■ Task goal ■
Whenever a line of the listing contains "things", it counts; give the total number of such lines and nothing more.

***** Data for review

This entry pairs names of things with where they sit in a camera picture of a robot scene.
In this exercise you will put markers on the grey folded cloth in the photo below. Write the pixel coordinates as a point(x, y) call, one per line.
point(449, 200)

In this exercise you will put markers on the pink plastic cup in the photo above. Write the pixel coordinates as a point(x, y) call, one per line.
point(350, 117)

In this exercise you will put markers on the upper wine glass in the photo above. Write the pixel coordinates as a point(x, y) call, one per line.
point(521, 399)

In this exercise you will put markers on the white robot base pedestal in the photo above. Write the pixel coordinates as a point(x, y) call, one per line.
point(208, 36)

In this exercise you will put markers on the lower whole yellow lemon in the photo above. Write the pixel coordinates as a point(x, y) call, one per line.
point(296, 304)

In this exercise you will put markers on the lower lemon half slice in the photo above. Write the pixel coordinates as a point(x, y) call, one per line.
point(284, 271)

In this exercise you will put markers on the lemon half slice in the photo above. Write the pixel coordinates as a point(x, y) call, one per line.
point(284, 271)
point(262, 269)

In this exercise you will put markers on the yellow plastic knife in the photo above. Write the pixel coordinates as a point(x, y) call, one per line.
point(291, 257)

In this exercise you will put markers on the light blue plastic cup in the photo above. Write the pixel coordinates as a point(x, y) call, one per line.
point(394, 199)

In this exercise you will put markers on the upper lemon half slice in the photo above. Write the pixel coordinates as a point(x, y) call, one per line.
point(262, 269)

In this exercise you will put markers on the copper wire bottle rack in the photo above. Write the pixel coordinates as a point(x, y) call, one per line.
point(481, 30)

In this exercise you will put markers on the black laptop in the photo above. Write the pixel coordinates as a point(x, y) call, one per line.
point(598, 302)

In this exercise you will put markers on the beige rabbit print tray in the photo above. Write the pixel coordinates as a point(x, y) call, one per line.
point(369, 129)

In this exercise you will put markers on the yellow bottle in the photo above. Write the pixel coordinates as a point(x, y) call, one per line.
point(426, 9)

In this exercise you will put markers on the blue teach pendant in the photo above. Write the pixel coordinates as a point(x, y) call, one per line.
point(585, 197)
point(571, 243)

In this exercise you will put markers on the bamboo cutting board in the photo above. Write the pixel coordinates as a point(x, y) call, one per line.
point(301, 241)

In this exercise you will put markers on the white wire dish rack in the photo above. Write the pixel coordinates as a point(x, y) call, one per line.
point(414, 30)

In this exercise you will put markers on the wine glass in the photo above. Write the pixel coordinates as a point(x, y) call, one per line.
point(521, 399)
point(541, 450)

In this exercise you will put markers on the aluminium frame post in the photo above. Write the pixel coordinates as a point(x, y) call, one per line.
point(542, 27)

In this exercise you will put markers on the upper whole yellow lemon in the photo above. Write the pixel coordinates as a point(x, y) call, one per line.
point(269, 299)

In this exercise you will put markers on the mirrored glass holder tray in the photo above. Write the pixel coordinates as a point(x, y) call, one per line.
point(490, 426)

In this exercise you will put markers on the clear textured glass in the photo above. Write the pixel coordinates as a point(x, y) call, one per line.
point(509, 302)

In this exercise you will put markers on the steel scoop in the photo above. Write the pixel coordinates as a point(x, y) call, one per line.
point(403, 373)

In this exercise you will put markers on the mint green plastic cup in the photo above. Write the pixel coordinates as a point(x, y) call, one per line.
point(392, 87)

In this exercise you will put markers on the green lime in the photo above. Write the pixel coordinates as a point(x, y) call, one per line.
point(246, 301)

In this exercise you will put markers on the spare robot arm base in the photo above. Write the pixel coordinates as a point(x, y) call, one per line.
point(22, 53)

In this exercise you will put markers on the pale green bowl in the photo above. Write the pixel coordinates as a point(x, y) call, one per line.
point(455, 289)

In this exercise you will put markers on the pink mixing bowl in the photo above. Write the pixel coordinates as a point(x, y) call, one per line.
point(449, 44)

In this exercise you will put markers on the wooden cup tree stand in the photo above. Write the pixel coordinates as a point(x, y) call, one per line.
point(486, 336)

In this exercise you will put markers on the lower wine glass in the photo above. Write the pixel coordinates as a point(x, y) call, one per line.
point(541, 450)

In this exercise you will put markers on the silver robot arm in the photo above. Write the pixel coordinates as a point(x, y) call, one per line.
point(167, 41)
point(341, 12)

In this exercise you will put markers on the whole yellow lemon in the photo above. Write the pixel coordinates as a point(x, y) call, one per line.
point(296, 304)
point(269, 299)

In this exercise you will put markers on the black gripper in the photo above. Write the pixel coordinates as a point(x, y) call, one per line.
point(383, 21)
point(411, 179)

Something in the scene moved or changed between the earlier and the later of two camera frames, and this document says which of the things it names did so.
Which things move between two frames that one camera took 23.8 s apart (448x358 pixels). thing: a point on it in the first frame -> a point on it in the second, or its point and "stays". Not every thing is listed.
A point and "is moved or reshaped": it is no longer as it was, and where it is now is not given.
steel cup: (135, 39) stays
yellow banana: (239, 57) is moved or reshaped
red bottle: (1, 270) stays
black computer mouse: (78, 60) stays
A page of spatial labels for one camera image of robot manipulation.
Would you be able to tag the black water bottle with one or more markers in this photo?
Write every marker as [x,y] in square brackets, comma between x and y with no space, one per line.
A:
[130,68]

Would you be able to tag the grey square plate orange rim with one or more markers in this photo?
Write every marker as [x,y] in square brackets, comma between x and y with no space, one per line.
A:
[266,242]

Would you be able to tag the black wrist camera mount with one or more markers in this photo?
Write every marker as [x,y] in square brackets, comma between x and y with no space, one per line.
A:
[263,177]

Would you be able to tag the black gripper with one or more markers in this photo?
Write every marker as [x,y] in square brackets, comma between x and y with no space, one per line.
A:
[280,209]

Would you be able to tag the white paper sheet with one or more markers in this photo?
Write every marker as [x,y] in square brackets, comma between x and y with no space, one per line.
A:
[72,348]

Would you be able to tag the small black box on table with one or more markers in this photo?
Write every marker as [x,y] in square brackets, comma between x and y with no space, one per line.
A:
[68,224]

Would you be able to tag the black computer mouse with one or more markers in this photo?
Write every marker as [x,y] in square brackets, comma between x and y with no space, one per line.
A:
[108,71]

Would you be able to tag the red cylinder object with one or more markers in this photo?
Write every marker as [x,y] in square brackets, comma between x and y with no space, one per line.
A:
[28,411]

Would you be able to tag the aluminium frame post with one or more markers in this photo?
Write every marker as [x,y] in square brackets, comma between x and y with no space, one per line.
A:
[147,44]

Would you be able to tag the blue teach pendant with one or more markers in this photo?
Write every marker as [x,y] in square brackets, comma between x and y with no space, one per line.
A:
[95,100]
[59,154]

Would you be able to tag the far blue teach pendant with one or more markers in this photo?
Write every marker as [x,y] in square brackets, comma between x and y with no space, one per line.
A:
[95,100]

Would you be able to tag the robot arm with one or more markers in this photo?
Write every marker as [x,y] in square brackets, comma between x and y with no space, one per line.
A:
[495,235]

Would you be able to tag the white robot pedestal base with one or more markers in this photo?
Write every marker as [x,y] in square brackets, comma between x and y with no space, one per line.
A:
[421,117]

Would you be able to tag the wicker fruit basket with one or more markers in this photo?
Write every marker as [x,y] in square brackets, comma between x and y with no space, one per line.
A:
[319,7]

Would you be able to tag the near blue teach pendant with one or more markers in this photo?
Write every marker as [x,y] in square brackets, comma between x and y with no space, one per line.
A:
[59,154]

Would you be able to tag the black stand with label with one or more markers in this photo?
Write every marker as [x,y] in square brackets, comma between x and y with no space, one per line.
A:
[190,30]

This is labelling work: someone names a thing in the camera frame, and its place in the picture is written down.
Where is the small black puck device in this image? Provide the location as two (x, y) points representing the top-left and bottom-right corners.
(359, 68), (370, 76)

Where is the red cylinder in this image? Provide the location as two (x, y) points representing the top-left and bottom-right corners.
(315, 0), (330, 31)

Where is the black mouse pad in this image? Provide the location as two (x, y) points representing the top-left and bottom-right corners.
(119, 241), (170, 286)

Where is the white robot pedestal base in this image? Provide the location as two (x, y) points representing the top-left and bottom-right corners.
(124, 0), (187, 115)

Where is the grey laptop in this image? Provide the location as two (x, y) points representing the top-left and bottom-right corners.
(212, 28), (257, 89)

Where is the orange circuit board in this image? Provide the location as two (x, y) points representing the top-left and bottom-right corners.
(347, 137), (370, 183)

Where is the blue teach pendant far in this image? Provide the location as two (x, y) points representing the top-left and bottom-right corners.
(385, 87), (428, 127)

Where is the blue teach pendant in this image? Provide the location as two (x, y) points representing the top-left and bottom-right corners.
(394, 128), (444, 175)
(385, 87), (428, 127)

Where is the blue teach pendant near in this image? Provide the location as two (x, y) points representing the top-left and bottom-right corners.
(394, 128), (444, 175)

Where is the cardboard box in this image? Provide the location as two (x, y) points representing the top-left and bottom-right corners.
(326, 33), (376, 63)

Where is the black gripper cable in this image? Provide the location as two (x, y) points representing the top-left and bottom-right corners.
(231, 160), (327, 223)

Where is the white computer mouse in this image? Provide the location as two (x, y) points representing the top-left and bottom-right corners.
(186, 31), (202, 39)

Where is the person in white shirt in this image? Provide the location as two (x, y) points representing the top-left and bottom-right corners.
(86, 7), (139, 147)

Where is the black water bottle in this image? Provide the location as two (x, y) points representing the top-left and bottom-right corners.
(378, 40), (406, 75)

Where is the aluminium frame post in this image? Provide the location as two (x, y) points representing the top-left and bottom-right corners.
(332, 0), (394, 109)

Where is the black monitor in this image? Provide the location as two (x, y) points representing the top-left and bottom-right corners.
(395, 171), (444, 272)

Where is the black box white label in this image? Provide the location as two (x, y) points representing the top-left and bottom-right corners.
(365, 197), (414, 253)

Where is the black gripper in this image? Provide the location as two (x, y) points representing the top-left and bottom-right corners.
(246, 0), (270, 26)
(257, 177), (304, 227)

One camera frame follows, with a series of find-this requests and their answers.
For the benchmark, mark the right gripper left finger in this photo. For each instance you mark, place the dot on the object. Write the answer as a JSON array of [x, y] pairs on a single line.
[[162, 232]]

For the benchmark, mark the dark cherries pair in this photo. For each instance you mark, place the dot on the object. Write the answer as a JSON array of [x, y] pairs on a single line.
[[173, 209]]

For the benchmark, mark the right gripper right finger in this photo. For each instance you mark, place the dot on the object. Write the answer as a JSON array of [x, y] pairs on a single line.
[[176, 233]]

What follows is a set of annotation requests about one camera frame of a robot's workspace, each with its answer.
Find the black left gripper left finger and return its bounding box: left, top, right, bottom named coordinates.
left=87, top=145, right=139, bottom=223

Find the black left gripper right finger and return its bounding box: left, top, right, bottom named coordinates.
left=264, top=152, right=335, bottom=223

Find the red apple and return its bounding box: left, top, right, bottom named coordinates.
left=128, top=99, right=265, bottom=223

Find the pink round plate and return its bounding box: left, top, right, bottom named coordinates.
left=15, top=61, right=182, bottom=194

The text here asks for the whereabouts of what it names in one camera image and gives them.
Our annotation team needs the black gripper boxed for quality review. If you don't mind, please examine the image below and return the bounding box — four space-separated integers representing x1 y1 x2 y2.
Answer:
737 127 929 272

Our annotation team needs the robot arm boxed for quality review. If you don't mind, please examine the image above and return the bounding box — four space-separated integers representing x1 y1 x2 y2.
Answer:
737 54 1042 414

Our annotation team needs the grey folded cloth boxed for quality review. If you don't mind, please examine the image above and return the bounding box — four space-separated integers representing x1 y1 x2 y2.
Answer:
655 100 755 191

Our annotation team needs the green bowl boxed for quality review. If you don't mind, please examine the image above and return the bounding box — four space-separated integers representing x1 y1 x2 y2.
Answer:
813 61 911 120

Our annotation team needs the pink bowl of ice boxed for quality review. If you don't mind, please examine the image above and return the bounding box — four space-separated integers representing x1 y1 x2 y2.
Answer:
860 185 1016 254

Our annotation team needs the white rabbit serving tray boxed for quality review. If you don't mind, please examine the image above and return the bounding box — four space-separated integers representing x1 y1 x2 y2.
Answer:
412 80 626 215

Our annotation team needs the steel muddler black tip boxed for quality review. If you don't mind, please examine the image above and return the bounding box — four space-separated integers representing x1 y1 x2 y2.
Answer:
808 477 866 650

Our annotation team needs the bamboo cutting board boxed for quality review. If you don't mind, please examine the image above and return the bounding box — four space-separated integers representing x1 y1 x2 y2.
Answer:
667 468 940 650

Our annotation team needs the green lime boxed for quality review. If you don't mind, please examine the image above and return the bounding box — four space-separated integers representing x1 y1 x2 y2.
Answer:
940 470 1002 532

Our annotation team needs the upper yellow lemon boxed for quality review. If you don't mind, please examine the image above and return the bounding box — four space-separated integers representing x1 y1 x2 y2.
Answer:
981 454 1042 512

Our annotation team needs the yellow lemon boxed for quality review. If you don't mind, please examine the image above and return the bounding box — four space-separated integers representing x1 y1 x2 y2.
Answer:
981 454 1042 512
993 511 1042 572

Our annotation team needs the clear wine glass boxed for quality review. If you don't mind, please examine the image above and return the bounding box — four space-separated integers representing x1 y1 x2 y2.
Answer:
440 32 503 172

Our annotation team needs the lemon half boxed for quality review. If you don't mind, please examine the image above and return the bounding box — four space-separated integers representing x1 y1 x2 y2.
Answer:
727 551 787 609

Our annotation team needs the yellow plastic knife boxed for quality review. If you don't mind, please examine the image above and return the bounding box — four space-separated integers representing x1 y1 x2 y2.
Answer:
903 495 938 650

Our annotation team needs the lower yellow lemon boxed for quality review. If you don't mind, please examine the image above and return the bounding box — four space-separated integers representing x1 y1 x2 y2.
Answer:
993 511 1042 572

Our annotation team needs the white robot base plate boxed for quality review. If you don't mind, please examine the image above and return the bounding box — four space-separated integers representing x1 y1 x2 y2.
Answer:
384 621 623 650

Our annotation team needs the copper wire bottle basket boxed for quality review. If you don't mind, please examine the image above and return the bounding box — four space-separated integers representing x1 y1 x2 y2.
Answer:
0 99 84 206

**********

■ Solution to this problem ■
3